Corynebacterium diphtheriae

Corynebacterium diphtheriae is a pathogenic bacterium that causes diphtheria. It is also known as the Klebs-Löffler bacillus, because it was discovered in 1884 by German bacteriologists Edwin Klebs (1834 – 1912) and Friedrich Löffler (1852 – 1915).

Morphology and toxin production

C. diphtheriae is a aerobic organism Gram positive organism, characterized by non-encapsulated, non-sporulated, immobile, straight or curved rods with a length of 1 to 8 µm and width of 0.3 to 0.8 µm, which form ramified aggregations in culture (looking like "Chinese characters")and sometimes which have clubbed ends[Gr.Coryne,a club] . The bacterium may contain polymetaphosphate aggregates called Volutin granules. It is pathogenic only in humans. C. diphtheriae produce diphtheria toxin, a proteic exotoxin, with a molecular weight of 62 kilodaltons which ADP-ribosylates host EF-2, resulting in the inhibition of protein synthesis and thus is responsible for the signs of diphtheria. The inactivation of this toxin with an antitoxic serum (antitoxin) is the basis of the antidiphtheric therapeutic vaccination. However, not all strains are toxigenic; the ability to produce the exotoxin is conferred on the bacterium when it is infected by a bacteriophage (a mechanism termed "lysogenic activation"). A non-toxigenic strain can thus become toxigenic by the infection of such a bacteriophage.


Four subspecies are recognized: C. diphtheriae mitischodis, C. diphtheriae intermedius, C. diphtheriae gravis, and C. diphtheriae belfanti. The four subspecies differ slightly in their colonial morphology and biochemical properties such as the ability to metabolize certain nutrients, but all may be toxigenic (and therefore cause diphtheria) or non-toxigenic.


In order to accurately identify C. diphtheriae, a Gram stain is performed to show gram-positive, highly pleomorphic organisms with no particular arrangement (classically resembling Chinese characters). Then, culture the organism on an enrichment medium, namely Löffler's serum, to allow it to overgrow any other organisms present in the specimen. After that, use a selective plate known as tellurite agar which allows all Corynebacteria (including C. diphtheriae) to reduce tellurite to metallic tellurium producing brown colonies and, only in the case of C. diphtheriae, a black halo around the colonies allowing for easy differentation of the organism.
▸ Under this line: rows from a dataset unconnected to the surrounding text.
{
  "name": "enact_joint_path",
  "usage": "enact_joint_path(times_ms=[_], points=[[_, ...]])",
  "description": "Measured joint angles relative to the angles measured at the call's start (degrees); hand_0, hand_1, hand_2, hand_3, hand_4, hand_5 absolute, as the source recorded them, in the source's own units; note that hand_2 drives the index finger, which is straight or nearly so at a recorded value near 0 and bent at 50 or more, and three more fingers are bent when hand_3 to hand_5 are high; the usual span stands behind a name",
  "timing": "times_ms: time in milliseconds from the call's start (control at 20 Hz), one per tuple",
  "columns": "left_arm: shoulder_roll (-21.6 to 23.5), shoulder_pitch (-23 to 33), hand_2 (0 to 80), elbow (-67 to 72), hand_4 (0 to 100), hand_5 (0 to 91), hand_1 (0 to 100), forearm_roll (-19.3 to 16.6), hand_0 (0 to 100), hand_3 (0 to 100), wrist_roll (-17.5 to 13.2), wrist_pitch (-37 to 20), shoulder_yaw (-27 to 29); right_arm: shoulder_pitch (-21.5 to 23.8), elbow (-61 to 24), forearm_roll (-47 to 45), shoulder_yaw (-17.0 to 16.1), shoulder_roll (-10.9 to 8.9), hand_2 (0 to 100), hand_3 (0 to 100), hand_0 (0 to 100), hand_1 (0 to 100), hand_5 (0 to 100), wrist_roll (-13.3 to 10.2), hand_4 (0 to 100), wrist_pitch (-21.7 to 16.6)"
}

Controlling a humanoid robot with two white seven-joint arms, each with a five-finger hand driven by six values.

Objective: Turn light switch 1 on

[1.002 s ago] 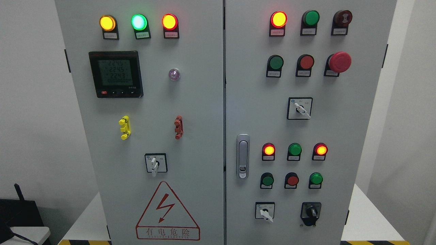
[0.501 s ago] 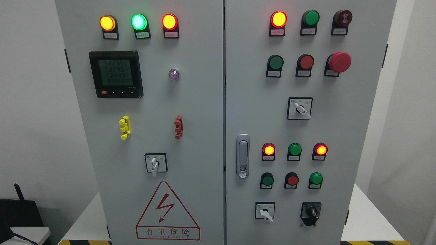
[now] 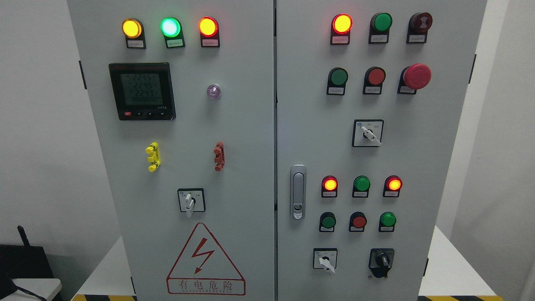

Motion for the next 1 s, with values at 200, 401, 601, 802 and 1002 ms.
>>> enact_joint_path(times_ms=[200, 401, 601, 802, 1002], points=[[0.0, 0.2, 0.0, -0.4, 1, 0.0, 0, 0.0, 40, 0, 3.1, -0.3, 0.7, 0.0, 0.0, 0.0, 0.0, 0.0, 0, 0, 12, 39, 0, 0.0, 0, 0.0], [0.0, 1.6, 0.0, -2.6, 3, 0.0, 1, -0.1, 39, 2, 4.4, -0.4, 2.2, 0.0, 0.0, 0.0, 0.0, 0.0, 0, 0, 12, 39, 0, 0.0, 0, 0.0], [0.1, 3.9, 0.0, -6.7, 6, 0.0, 1, -0.2, 40, 6, 4.8, -1.1, 5.5, 0.0, 0.0, 0.0, 0.0, 0.0, 0, 0, 12, 39, 0, 0.0, 0, 0.0], [1.0, 6.2, 0.6, -12.6, 16, 0.0, 2, -0.4, 40, 12, 4.5, -2.4, 10.7, 0.0, 0.0, 0.0, 0.0, 0.0, 0, 0, 12, 39, 0, 0.0, 0, 0.0], [2.0, 8.5, 4.9, -20.6, 22, 0.0, 3, -0.6, 41, 15, 4.1, -3.7, 16.2, 0.0, 0.0, 0.0, 0.0, 0.0, 0, 0, 12, 39, 0, 0.0, 0, 0.0]])
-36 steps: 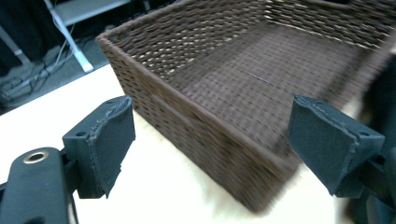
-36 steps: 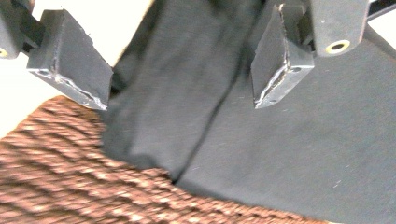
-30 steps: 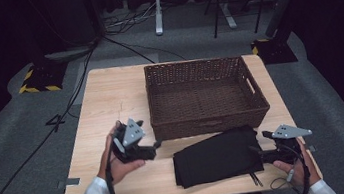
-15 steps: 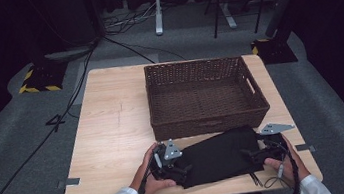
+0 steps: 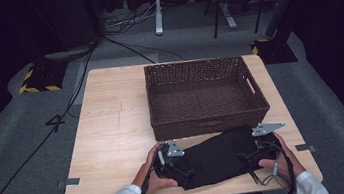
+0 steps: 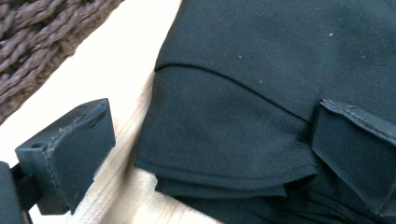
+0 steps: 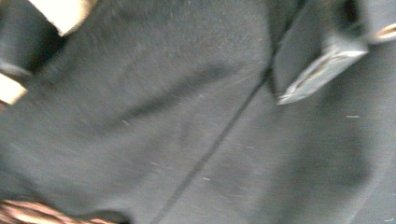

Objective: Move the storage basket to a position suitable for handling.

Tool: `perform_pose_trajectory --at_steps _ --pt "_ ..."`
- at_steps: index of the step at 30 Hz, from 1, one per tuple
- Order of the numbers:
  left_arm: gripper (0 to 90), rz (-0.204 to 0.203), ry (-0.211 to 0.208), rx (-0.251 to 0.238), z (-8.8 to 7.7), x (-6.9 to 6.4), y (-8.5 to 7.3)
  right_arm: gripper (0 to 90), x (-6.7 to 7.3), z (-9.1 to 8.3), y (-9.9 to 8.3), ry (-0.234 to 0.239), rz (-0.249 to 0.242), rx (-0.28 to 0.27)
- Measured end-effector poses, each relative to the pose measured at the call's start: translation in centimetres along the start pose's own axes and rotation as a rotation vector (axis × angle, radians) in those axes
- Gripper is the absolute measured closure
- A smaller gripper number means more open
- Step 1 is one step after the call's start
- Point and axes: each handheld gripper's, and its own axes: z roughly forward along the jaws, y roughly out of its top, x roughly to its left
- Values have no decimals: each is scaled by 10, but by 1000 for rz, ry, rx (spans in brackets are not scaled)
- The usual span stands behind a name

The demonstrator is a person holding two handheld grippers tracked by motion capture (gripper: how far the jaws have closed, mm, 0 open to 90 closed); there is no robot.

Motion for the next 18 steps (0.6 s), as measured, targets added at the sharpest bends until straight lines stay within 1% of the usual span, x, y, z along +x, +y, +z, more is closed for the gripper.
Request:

A low concentration of iron is required in the medium for toxin production. At high iron concentrations, iron molecules bind to an aporepressor on the beta bacteriophage which carries the genes for the Tox gene, converting it to a repressor which shuts down toxin production. This is most appreciated when performing Elek's test for toxogenecity, in order to know if the organism is able to produce the diphtheria toxin or not.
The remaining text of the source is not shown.